CricketPREMIUM

NEIL MANTHORP | Italy’s moving World Cup stories offset India and Pakistan’s toxic waste

Sporting contests should provide an escape from the daily toil of making pizzas for a living

Italy's Crishan Kalugamage celebrates with teammates at Eden Gardens, Kolkata, India, February 16 2026. Picture: (Sahiba Chawdhary)

Crishan Kalugamage was 16 years old when he joined his two older brothers on the journey from Sri Lanka to Italy where his parents had emigrated a year earlier in search of a brighter economic future. His father found work in a factory treating yacht parts with weather-proof paint.

Young Crishan and his siblings missed the palm trees and white beaches of Marawila in the northwest of the country but Crishan missed cricket more. He took up athletics and became a modest sprinter and long-jumper but didn’t have the required physique, though he says “athletics made me grow stronger”.

Occasionally he would bowl a few overs in impromptu tennis ball matches but nothing approaching organised cricket. But then he found, and joined, Roma Cricket Club and the dormant cricket ball started to roll. Injuries forced him to change from fast bowling to leg-spin, which came surprisingly easily to him.

He made his debut for Italy four years ago in the World Cup subregional European qualifier match against Greece and was player of the match with figures of 3/11 from his four overs. The now 34-year-old was man of the match again last week with 3/18 in his adopted country’s wonderful 10-wicket victory against Nepal.

Kalugamage conducted his press conference in fluent Italian, for the few people present who could speak Italian, but was equally comfortable in English: “You can’t buy this with money,” he said with a tear in his eye. And money has been a constant problem in the pursuit of his cricket dreams.

He currently has a contract job at a pizza restaurant but says that, like so many jobs he has lost in the past, it won’t last long with all the time he spends away from home playing cricket. The club league is only played on Sundays but the business of qualifying for World Cups requires huge time commitments.

Anthony Mosca kissing his younger brother, Justin, on the forehead and hugging him closely having just completed an unbroken opening partnership of 124 to beat Nepal was strong evidence to refute the notion that T20 cricket produces no lasting memories and is instantly forgettable most of the time.

The Mosca brothers may reside and play Grade Cricket in Australia but they are incredibly proud of their Italian heritage. While Jon Jon Smuts may be the outlier in the Italian team having not actually visited the country, there isn’t much doubt that the other South African playing for the country, Gian-Piero Sergio Meade, has Italian connections.

These are the stories we want from cricket World Cups.

Not the sour, toxic spectacle of waste served up by India and Pakistan on Sunday. Sport is so important precisely because it is so unimportant. Sporting contests should provide a vital function in life and society ― the ability to remove us from the real world and provide an escape from the daily toil of making pizzas for a living.

Sportsmen and women refer frequently to the “heat of the battle” and the military allusion doesn’t stop there. But it should never actually be a proxy for war. The Indian government’s instruction to the BCCI to instruct the players not to shake hands or extend any notion of cordiality before, during or after their match against Pakistan is more evidence of the unsuitability and unworthiness of its involvement in cricket.

What is paid sex without respect or affection? Prostitution. What is sport that is played purely for money and national jingoism? Inappropriate. It is an embarrassment to the game, to all other teams in the tournament and to most of the billion watching, including millions of Indians. A middle-aged couple having a blazing argument in a supermarket.
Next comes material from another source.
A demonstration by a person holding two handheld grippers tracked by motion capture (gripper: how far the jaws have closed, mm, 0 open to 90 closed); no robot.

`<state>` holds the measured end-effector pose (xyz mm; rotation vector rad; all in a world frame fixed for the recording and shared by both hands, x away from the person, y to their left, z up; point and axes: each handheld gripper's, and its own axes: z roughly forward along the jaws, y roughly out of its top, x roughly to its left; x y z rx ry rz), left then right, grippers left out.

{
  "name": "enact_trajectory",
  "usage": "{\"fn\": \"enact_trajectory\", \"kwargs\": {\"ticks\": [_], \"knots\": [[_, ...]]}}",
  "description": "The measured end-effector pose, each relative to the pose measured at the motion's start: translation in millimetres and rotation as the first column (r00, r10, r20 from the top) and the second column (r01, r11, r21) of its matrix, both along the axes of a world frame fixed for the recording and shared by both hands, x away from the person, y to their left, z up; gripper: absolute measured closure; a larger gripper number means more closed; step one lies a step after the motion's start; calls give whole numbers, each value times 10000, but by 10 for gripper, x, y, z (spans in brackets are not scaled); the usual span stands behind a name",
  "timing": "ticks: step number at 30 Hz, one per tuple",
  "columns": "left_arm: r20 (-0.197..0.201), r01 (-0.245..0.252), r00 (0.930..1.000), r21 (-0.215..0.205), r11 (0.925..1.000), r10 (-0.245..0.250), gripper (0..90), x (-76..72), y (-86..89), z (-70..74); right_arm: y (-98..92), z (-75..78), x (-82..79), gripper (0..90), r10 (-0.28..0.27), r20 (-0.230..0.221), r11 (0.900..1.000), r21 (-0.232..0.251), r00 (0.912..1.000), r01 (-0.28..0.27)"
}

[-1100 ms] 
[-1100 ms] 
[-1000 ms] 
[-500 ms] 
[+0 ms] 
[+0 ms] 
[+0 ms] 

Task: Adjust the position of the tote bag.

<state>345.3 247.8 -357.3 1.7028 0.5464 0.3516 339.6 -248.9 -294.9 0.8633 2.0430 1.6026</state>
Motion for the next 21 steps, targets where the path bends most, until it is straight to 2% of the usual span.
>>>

India continued their domination on the field with a 61-run thrashing of Pakistan. They have lost just one of their last 15 matches at global events. India is the best T20 team at the tournament and one of the best yet. That should be sufficient reason to respect what sporting competition stands for.

Ideally the fixture would be postponed indefinitely until the players on both teams are permitted to behave like grown-ups. But then everyone else in the cricket-playing world, including the Italians, would go hungry. What a mess.